本药物计量学(PMX)研究的目的是:(i)描述纳布啡经鼻(0.1mg/kg)或静脉(IV,0.05mg/kg)给药后的群体药代动力学(PPK)及暴露-疼痛反应关联,目标是(ii)评估1至3个月大婴儿疼痛干预的优化给药策略和时机。
利用Monolix软件包对纳布啡血清浓度进行PPK分析,前瞻性收集给药后15、30以及120至180分钟之间的样本。最终的PPK模型用于在建立静脉通路和插入导尿管或进行腰椎穿刺后,为每次疼痛评估(新生儿婴儿疼痛评分,NIPS)推导个体时间匹配的浓度预测值。进行药物暴露-疼痛反应模拟,以评估相对于先前提出的12μg/L目标浓度(疗效阈值)较高剂量的潜在益处。

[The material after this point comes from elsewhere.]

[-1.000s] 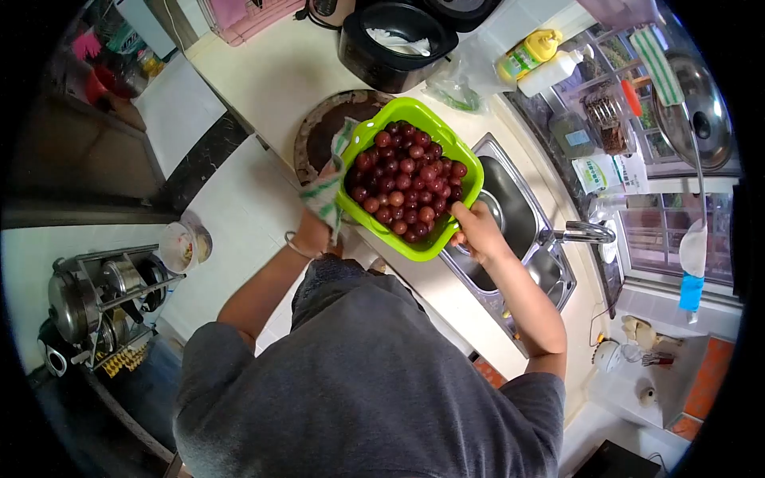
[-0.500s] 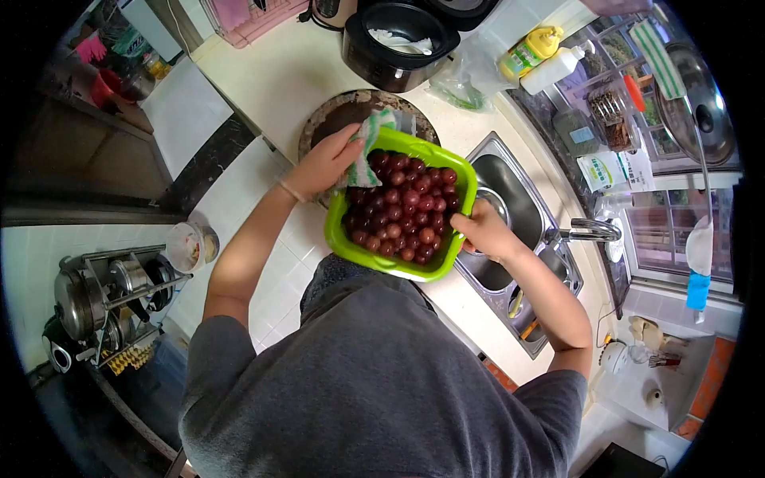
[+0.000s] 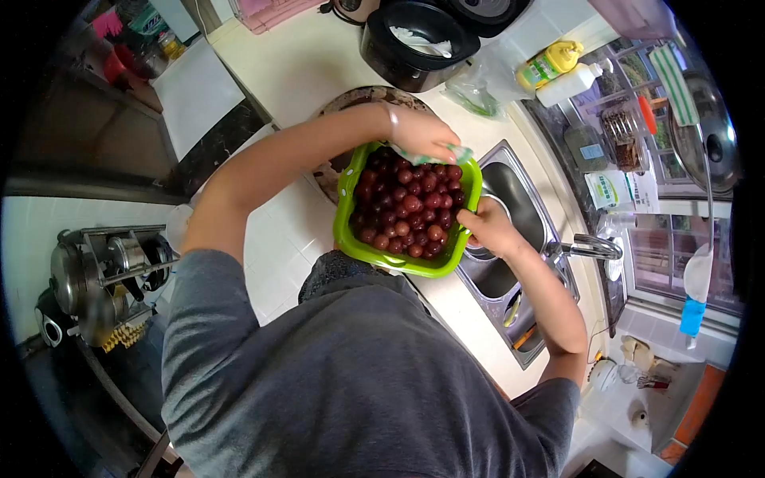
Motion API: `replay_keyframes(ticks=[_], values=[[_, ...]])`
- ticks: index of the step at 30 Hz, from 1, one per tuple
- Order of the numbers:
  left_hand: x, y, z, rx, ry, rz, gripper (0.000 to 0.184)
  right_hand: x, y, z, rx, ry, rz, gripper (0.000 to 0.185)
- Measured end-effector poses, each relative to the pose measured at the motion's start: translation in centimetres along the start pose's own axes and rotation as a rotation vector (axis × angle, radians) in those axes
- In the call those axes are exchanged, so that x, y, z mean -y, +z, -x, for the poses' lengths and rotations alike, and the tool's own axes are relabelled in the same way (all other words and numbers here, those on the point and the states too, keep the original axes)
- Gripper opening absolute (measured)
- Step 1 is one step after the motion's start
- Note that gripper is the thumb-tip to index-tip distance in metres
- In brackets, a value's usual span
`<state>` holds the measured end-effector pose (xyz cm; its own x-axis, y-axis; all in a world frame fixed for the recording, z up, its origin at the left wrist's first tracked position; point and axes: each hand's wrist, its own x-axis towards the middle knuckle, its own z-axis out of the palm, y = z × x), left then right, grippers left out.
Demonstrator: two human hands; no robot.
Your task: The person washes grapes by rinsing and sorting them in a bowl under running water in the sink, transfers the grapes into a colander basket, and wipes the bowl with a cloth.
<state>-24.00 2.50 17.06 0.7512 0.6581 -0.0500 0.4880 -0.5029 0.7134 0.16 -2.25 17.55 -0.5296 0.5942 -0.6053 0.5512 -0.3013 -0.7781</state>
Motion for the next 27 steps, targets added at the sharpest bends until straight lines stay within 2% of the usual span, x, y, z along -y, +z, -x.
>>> replay_keyframes(ticks=[1, 5, 8, 10, 12, 13, 15, 16, 17, 18, 19, 21, 23, 24, 26, 27], values=[[-0.1, 0.5, -0.9, 0.025, 0.05, -0.148, 0.032, -0.5, 0.1, -0.2, -0.009, 0.028, -0.027, 0.018], [-1.6, 1.3, -2.7, -0.037, -0.006, -0.319, 0.033, -1.4, 0.2, -0.6, -0.03, 0.005, -0.049, 0.017], [-2.5, 2.1, -4.6, -0.058, 0.052, -0.305, 0.034, -1.5, 0.5, -1.2, -0.076, -0.013, -0.021, 0.017], [-3.2, 2.0, -5.9, 0.004, 0.021, -0.317, 0.034, -2.2, 0.6, -1.7, -0.108, -0.059, -0.056, 0.018], [-4.0, 0.8, -6.2, 0.167, -0.057, -0.108, 0.038, -1.9, 0.5, -1.6, -0.106, -0.085, -0.009, 0.018], [-2.9, 0.5, -6.3, 0.087, -0.006, 0.008, 0.04, -1.5, 0.4, -1.3, -0.104, -0.104, 0.018, 0.018], [0.7, -0.4, -6.3, -0.133, 0.317, 0.029, 0.039, -1.2, -0.3, -1.1, -0.107, -0.137, 0.12, 0.02], [0.1, -2.1, -4.7, -0.121, 0.021, 0.277, 0.057, -1.1, -0.4, -0.8, -0.139, -0.141, 0.129, 0.021], [1.0, -3.5, -3.8, -0.213, 0.123, 0.209, 0.053, -1.3, -0.8, -0.8, -0.137, -0.135, 0.114, 0.021], [0.7, -4.6, -1.9, -0.324, 0.055, 0.165, 0.049, -1.4, -1.1, -0.9, -0.135, -0.129, 0.1, 0.021], [2.5, -5.3, -0.5, -0.286, -0.001, 0.158, 0.053, -0.6, -1.2, -0.6, -0.16, -0.134, 0.133, 0.022], [1.2, -5.1, 3.1, -0.103, -0.491, 0.555, 0.057, -1.7, -2.2, -1.6, -0.176, -0.138, 0.148, 0.022], [3.6, -3.3, 5.9, 0.131, -0.582, 0.897, 0.066, -1.8, -2.6, -2.2, -0.177, -0.171, 0.136, 0.022], [4.2, -2.2, 6.2, 0.128, -0.583, 0.893, 0.066, -1.7, -2.9, -2.5, -0.132, -0.171, 0.133, 0.022], [4.4, -0.4, 6.7, 0.268, -0.499, 1.173, 0.072, -1.2, -3.1, -3.2, -0.085, -0.17, 0.13, 0.022], [3.9, 0.1, 6.7, 0.267, -0.497, 1.173, 0.072, -1.0, -3.1, -3.5, -0.046, -0.161, 0.106, 0.021]])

52名接受纳布啡治疗的研究对象中有38名至少进行了一次浓度测量,并纳入药物计量学分析。采用具有异速生长比例的二室模型描述群体PK数据,经鼻生物利用度估计为41%(95%CI:26 - 56%)。基于模型的模拟显示,静脉注射0.05mg/kg可在6分钟内超过提议的疗效阈值(12μg/L),0.1mg/kg为30分钟,0.2mg/kg为80分钟。经鼻给药0.1mg/kg和0.2mg/kg未达到该疗效阈值,而经鼻给药0.4mg/kg预计可在30至100分钟内超过该阈值。
本PMX研究证实经鼻纳布啡的生物利用度接近50%。暴露-疼痛反应模拟表明,需要经鼻给药0.4mg/kg才能提供与静脉注射0.1 - 0.2mg/kg相当的疼痛控制。静脉注射0.1mg/kg纳布啡后,疼痛操作的最佳时间窗似乎在前30分钟内,而经鼻给药0.4mg/kg纳布啡后,此类操作应安排在30分钟后。需要进一步的临床研究来证实这些基于PMX的建议,并进一步优化这一脆弱婴儿群体的疼痛管理。